Activity:
For each line in the material below that holds "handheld", copy that line.

Records to process:
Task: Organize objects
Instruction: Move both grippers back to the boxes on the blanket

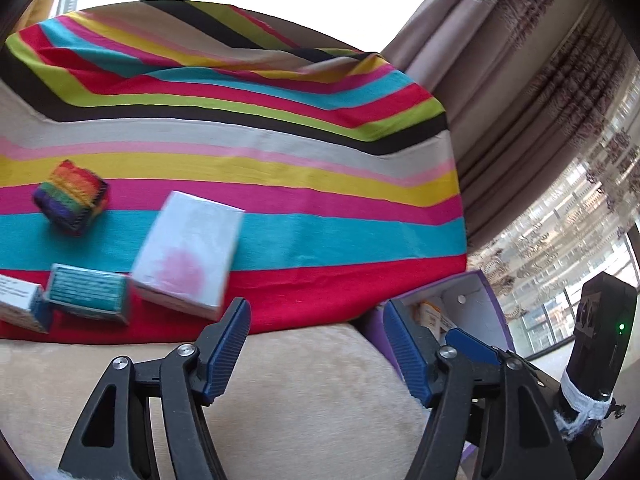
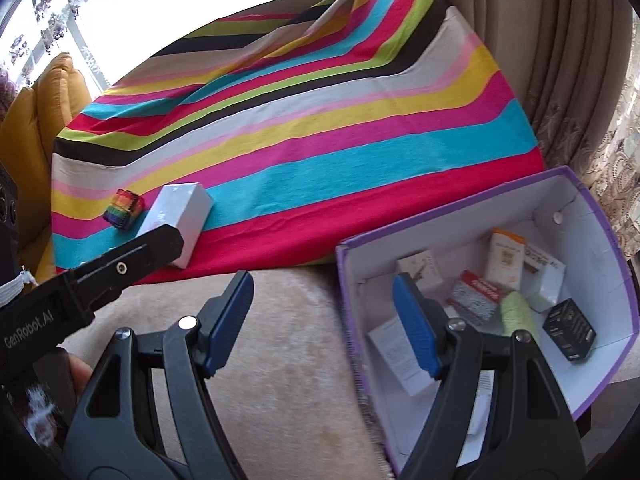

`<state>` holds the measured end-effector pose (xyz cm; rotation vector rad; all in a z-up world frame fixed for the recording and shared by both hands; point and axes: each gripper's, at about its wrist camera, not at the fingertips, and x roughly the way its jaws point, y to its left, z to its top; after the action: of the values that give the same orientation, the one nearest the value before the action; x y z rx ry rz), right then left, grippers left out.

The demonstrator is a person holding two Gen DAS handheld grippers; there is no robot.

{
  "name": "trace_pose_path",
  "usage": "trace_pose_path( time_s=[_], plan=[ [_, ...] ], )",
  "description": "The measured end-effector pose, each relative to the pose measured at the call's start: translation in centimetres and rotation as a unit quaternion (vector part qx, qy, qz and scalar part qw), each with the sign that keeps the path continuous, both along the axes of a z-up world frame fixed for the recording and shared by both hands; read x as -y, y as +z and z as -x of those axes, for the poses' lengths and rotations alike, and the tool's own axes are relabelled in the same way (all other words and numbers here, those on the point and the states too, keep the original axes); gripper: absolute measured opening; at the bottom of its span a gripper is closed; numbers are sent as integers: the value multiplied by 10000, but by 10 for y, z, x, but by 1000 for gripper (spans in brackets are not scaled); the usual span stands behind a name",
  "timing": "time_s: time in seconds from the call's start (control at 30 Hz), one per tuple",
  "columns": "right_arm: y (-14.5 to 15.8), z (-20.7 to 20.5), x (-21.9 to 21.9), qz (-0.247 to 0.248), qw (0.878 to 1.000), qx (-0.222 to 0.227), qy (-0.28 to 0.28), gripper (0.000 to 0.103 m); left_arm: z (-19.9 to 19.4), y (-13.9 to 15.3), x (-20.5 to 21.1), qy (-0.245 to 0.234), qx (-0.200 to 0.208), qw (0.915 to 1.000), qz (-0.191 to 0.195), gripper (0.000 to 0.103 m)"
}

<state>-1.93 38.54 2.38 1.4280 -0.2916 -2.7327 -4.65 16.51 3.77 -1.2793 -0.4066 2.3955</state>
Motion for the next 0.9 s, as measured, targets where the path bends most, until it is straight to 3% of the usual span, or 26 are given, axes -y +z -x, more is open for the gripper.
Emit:
trace_pose_path(
  time_s=[0.2,0.37,0.57,0.77,0.9],
  plan=[
    [0,8,27,39,9997,-7,230,76,-5,2,51,527,-51,9985,166,73],
    [-3,13,55,-218,9984,11,522,76,-12,1,100,966,2,9949,301,76],
    [-6,21,76,-312,9965,17,779,76,-17,-10,158,1465,303,9877,454,80],
    [-8,31,96,-306,9947,94,979,76,-9,-21,186,1518,655,9838,693,81],
    [-8,36,108,-326,9939,116,1046,76,1,-29,189,1284,830,9847,835,83]
  ],
)
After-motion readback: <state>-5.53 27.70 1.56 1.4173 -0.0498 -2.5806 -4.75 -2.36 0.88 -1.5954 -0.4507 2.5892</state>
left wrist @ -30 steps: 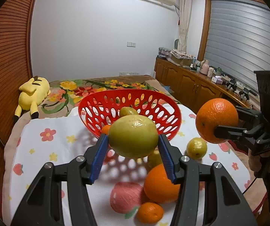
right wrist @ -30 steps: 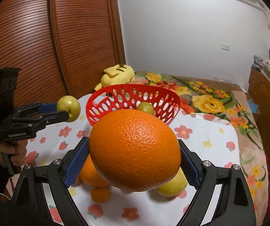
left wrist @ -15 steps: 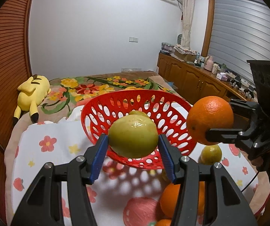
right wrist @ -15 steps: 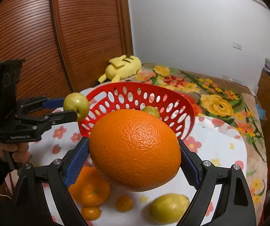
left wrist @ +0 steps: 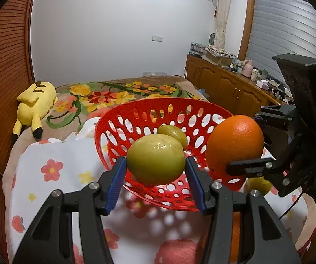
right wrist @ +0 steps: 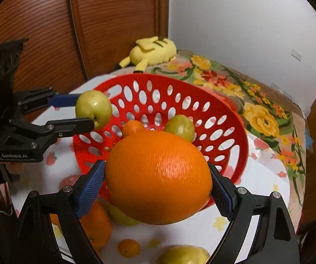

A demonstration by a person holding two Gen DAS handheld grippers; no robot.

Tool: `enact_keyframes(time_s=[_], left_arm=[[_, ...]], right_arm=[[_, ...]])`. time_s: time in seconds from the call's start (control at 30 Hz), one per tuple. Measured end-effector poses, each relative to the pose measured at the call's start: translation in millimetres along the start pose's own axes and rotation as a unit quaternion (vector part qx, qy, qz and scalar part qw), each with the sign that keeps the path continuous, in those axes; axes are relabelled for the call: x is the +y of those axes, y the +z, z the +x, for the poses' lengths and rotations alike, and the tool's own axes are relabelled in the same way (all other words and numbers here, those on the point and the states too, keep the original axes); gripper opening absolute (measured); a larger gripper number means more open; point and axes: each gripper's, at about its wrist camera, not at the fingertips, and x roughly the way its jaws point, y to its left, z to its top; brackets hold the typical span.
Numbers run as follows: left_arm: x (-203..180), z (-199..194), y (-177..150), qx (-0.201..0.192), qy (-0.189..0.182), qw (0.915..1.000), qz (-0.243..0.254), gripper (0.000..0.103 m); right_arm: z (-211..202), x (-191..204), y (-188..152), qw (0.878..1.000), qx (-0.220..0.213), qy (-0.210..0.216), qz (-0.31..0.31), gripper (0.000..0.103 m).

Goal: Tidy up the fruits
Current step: 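Lower the large orange into the red basket and open the right tool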

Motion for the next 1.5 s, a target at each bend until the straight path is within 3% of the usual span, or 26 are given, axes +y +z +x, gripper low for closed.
enact_keyframes(time_s=[0.3, 0.87, 1.0, 1.5], left_arm=[[2.1, 4.6, 3.4, 0.003, -0.002, 1.0, 0.003, 0.053], [3.3, 6.6, 5.1, 0.005, -0.002, 1.0, 0.007, 0.053], [4.8, 8.5, 3.9, 0.008, -0.004, 0.9999, 0.006, 0.053], [-10.9, 14.2, -1.2, 0.022, -0.014, 0.9996, 0.013, 0.055]], right_arm=[[35.7, 2.6, 2.3, 0.998, 0.054, -0.007, -0.028, 0.09], [60.3, 0.2, 11.5, 0.994, 0.104, -0.012, -0.024, 0.09], [52.6, -1.5, 15.0, 0.995, 0.091, -0.028, -0.022, 0.09], [0.1, -15.6, 0.3, 0.999, 0.033, -0.02, 0.034, 0.09]])
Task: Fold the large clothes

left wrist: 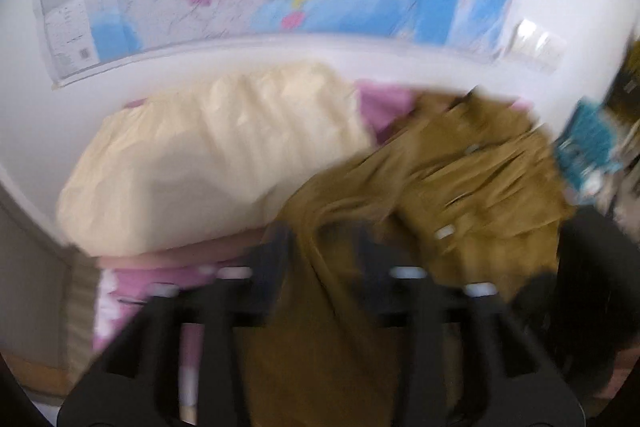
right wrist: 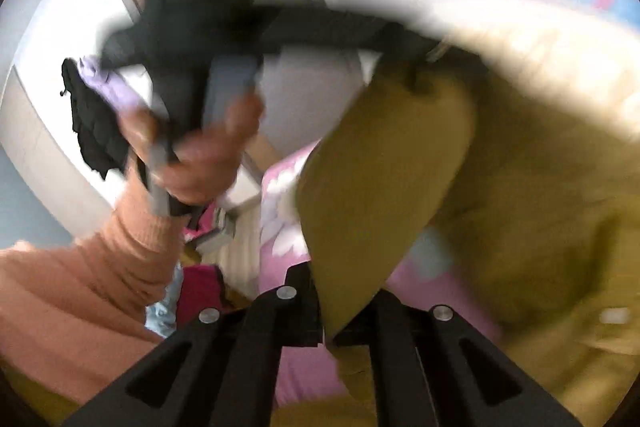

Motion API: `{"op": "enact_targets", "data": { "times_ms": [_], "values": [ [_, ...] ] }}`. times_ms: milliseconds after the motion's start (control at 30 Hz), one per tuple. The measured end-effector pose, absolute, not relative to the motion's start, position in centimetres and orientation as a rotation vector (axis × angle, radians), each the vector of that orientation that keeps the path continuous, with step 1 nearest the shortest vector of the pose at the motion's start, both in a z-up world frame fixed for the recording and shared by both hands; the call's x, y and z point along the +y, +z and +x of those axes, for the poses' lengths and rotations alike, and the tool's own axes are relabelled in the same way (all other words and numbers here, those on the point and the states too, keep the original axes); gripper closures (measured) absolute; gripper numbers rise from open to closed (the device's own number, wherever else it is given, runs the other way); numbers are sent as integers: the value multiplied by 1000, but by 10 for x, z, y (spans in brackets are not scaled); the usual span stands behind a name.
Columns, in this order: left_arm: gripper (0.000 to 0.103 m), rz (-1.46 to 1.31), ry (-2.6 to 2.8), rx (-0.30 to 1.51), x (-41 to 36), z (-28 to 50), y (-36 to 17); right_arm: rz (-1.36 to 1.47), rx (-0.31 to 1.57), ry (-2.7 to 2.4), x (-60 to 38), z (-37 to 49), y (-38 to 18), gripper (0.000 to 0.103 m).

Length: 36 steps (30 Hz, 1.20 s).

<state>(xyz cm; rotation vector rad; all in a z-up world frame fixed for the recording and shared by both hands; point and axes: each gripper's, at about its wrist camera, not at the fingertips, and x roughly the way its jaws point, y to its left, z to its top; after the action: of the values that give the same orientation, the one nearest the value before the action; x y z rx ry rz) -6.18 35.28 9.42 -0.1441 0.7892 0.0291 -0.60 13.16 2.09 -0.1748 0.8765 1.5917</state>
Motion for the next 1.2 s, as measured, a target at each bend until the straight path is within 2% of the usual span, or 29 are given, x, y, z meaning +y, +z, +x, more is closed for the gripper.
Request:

Task output:
The demonstrator is a person holding two Gen DAS handheld grippers; there is no robot.
A demonstration by a person holding two Gen DAS handheld grippers; no robot.

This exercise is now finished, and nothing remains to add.